- _Exercise directions_: Print the data that follows exactly as it stands, from its first line through the line containing "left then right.", and stop there.

[Provided material — start]

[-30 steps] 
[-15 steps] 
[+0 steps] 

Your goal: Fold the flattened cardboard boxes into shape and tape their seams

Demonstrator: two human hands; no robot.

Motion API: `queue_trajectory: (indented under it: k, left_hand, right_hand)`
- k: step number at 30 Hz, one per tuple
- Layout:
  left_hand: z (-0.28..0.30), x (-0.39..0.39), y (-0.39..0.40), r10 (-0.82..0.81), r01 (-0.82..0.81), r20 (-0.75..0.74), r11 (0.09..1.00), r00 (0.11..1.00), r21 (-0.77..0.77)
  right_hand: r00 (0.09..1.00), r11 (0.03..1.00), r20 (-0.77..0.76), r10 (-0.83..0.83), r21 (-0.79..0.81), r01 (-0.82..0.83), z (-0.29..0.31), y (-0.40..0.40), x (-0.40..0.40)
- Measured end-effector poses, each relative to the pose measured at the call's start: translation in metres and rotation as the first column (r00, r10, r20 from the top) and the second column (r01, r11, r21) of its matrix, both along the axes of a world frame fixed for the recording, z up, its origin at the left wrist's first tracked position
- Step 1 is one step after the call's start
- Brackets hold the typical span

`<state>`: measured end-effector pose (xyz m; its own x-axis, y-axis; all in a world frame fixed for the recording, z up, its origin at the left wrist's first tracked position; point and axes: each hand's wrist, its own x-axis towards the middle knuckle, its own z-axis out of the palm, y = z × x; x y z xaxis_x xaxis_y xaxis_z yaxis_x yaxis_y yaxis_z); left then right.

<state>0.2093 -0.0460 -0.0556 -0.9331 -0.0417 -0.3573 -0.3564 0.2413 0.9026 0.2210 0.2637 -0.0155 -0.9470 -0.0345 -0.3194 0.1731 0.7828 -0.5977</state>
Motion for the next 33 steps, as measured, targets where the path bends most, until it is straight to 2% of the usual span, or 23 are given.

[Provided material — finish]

- _Solution to this task_:
[-30 steps] 
[-15 steps] 
[+0 steps] 

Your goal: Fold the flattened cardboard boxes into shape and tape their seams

Demonstrator: two human hands; no robot.

Motion API: `queue_trajectory: (indented under it: k, left_hand, right_hand)`
- k: step number at 30 Hz, one per tuple
- Layout:
  left_hand: z (-0.28..0.30), x (-0.39..0.39), y (-0.39..0.40), r10 (-0.82..0.81), r01 (-0.82..0.81), r20 (-0.75..0.74), r11 (0.09..1.00), r00 (0.11..1.00), r21 (-0.77..0.77)
  right_hand: r00 (0.09..1.00), r11 (0.03..1.00), r20 (-0.77..0.76), r10 (-0.83..0.83), r21 (-0.79..0.81), r01 (-0.82..0.83), z (-0.29..0.31), y (-0.40..0.40), x (-0.40..0.40)
- Measured end-effector poses, each relative to the pose measured at the call's start: translation in metres and rotation as the first column (r00, r10, r20 from the top) and the second column (r01, r11, r21) of its matrix, both along the axes of a world frame fixed for the recording, z up, its origin at the left wrist's first tracked position
- Step 1 is one step after the call's start
- Brackets hold the typical span

`<state>`: measured end-effector pose (xyz m; its own x-axis, y-axis; all in a world frame fixed for the recording, z up, its origin at the left wrist's first tracked position; point and axes: each hand's wrist, its own x-axis towards the middle knuckle, its own z-axis out of the palm, y = z × x; x y z xaxis_x xaxis_y xaxis_z yaxis_x yaxis_y yaxis_z); left then right.

Nothing further belongs to this answer.